### Exercise requirements
Only the lines from the start of the material through the line containing "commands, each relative" are to be extracted, exactly as they appear.

=====

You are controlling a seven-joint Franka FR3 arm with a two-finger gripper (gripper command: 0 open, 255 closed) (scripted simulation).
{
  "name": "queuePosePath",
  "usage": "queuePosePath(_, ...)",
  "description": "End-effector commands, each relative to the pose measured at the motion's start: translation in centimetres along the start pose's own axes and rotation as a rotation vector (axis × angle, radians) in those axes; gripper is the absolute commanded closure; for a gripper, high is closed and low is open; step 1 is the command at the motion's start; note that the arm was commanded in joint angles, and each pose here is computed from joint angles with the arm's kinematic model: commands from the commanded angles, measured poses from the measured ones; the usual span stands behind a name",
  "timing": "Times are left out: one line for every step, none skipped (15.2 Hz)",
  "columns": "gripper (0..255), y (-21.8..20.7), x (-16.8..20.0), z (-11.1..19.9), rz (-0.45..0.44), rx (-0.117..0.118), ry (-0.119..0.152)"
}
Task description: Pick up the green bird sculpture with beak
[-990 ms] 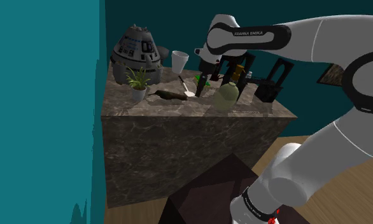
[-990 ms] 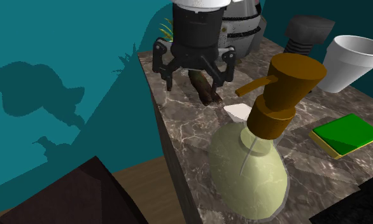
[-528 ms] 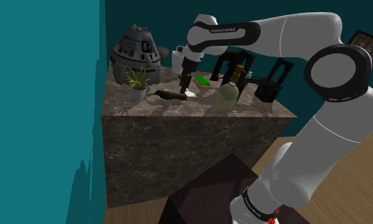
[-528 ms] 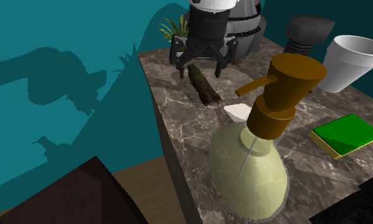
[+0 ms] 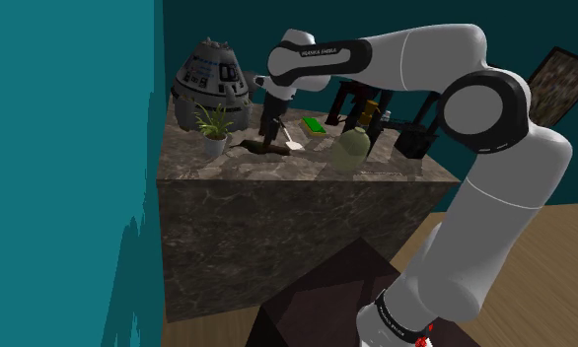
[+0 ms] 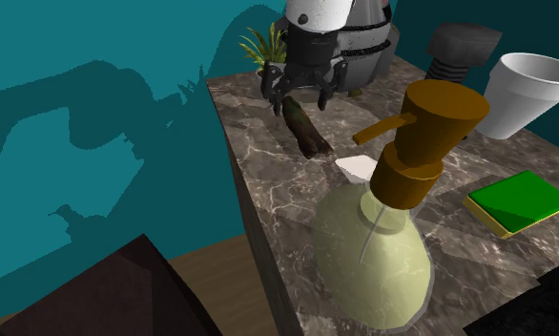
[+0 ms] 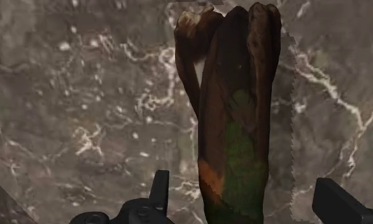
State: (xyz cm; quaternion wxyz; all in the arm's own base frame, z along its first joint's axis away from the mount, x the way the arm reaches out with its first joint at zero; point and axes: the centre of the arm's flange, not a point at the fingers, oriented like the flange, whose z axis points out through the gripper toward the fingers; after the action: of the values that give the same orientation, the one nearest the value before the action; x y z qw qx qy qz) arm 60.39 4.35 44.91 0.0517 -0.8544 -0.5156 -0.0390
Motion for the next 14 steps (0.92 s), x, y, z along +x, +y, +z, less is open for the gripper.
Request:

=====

### Answer to this problem
You are controlling a seven-joint Franka FR3 arm with a two-finger gripper (gripper command: 0 open, 255 closed) (scripted simulation).
{
  "name": "queuePosePath",
  "usage": "queuePosePath(_, ...)",
  "description": "End-effector commands, each relative to the pose measured at the motion's start: translation in centimetres along the start pose's own axes and rotation as a rotation vector (axis × angle, radians) in those axes; gripper is the absolute commanded closure; for a gripper, high is closed and low is open; step 1 is the command at the motion's start; note that the arm was commanded in joint angles, and each pose here is computed from joint angles with the arm's kinematic model: commands from the commanded angles, measured poses from the measured ones; the usual span stands behind a name",

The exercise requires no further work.